# DATA SEGMENT:

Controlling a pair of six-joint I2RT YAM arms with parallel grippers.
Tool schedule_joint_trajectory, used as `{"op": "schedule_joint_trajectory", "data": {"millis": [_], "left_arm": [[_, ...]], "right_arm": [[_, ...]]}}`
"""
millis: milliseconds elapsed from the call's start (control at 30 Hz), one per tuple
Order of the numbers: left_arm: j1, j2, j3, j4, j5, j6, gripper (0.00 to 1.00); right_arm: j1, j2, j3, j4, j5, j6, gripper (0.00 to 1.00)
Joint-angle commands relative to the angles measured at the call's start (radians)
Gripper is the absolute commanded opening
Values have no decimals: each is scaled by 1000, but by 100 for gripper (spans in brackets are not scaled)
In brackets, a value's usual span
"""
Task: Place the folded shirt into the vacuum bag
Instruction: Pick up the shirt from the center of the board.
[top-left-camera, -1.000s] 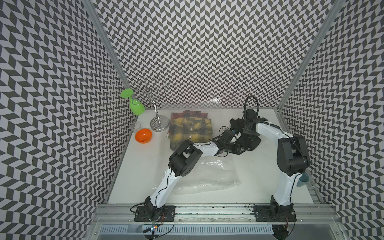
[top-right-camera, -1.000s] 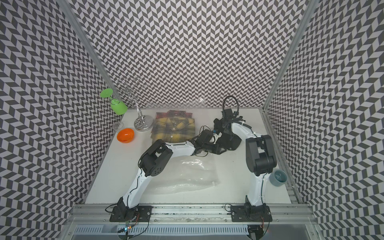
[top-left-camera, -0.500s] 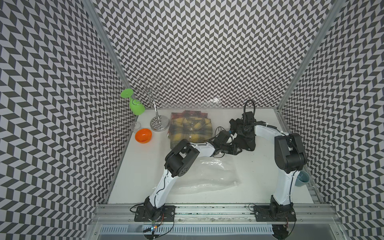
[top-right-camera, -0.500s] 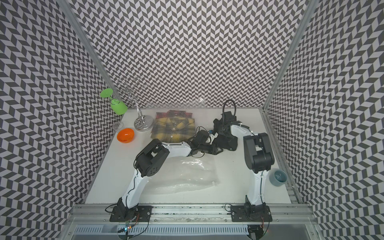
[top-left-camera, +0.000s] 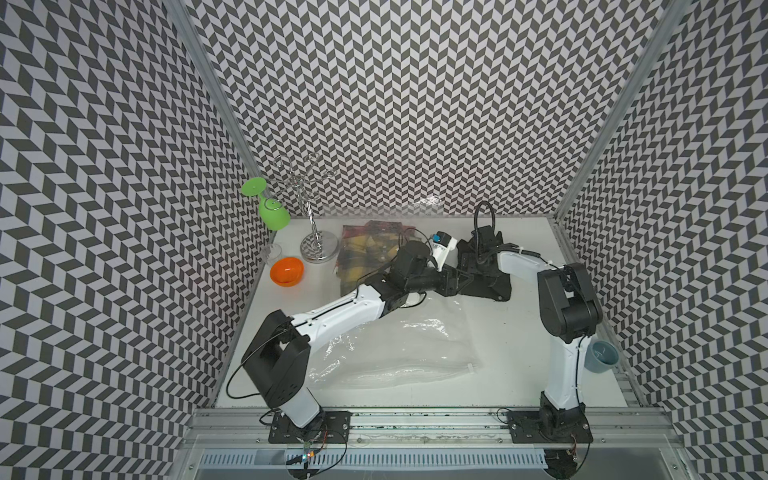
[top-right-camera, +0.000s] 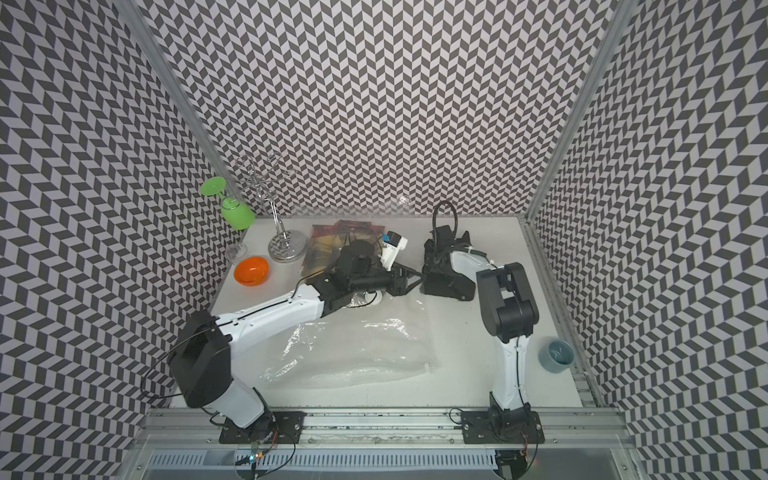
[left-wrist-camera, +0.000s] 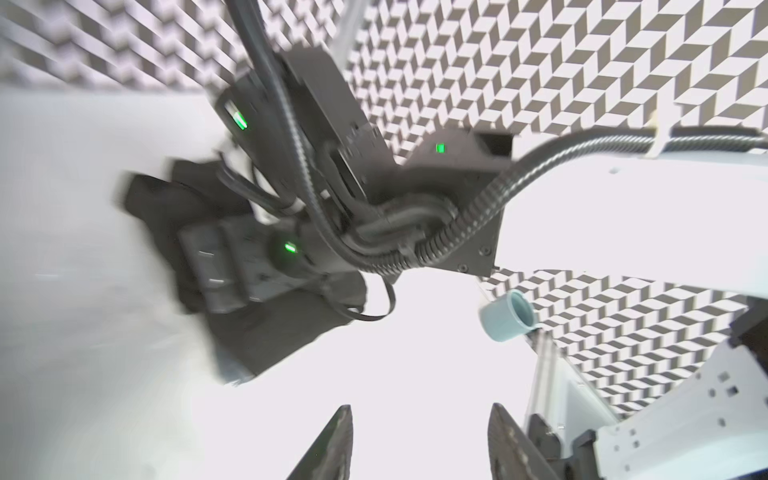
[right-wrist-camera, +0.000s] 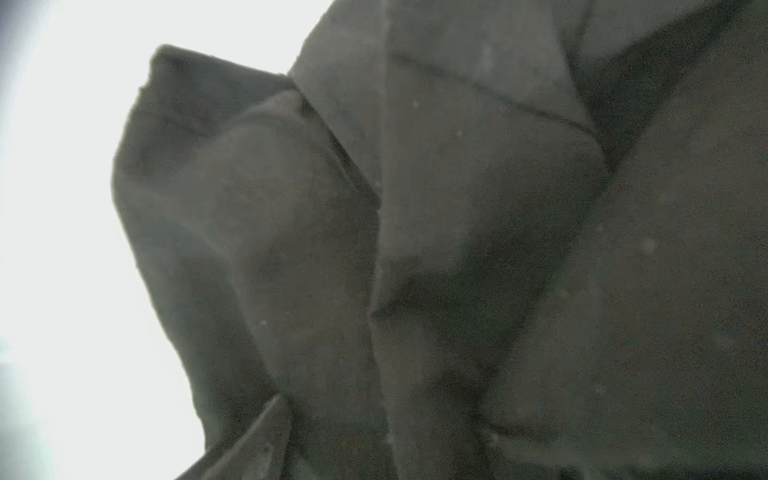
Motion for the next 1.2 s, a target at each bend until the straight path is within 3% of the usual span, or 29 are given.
{"op": "schedule_joint_trajectory", "data": {"millis": [0, 67, 233, 333, 500, 567, 700, 867, 933, 1033, 1133, 1167], "left_arm": [[24, -42, -45, -246, -113, 121, 54], [29, -70, -56, -323, -143, 142, 54], [27, -145, -109, -432, -186, 144, 58], [7, -159, -125, -499, -201, 148, 61], [-102, -141, -131, -629, -234, 173, 68], [-156, -132, -147, -649, -237, 164, 75], [-231, -96, -194, -644, -261, 139, 76], [-212, -69, -198, -557, -273, 90, 73], [-171, -106, -189, -514, -260, 70, 72], [-41, -199, -213, -457, -239, 44, 71], [144, -282, -253, -402, -199, 3, 71], [203, -303, -270, -379, -188, -7, 71]], "right_arm": [[-1, 98, -73, -99, -2, 1, 84], [-9, 115, -50, -123, -17, -15, 73], [-51, 106, -31, -138, -90, -47, 27], [-68, 62, -37, -123, -81, -46, 13], [-68, -81, -52, -82, -93, -43, 1], [-69, -134, -54, -66, -128, -38, 0], [-60, -226, -69, -51, -197, -22, 0], [6, -372, -173, -10, -291, 14, 0], [43, -436, -220, -3, -311, 35, 0], [116, -534, -295, 49, -371, 90, 0], [224, -563, -330, 86, -373, 93, 0], [258, -558, -340, 106, -403, 187, 0]]}}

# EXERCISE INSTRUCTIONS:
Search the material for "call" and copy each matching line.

# OUTPUT BELOW:
millis: milliseconds elapsed from the call's start (control at 30 Hz), one per tuple
Joint-angle commands relative to the angles measured at the call's start (radians)

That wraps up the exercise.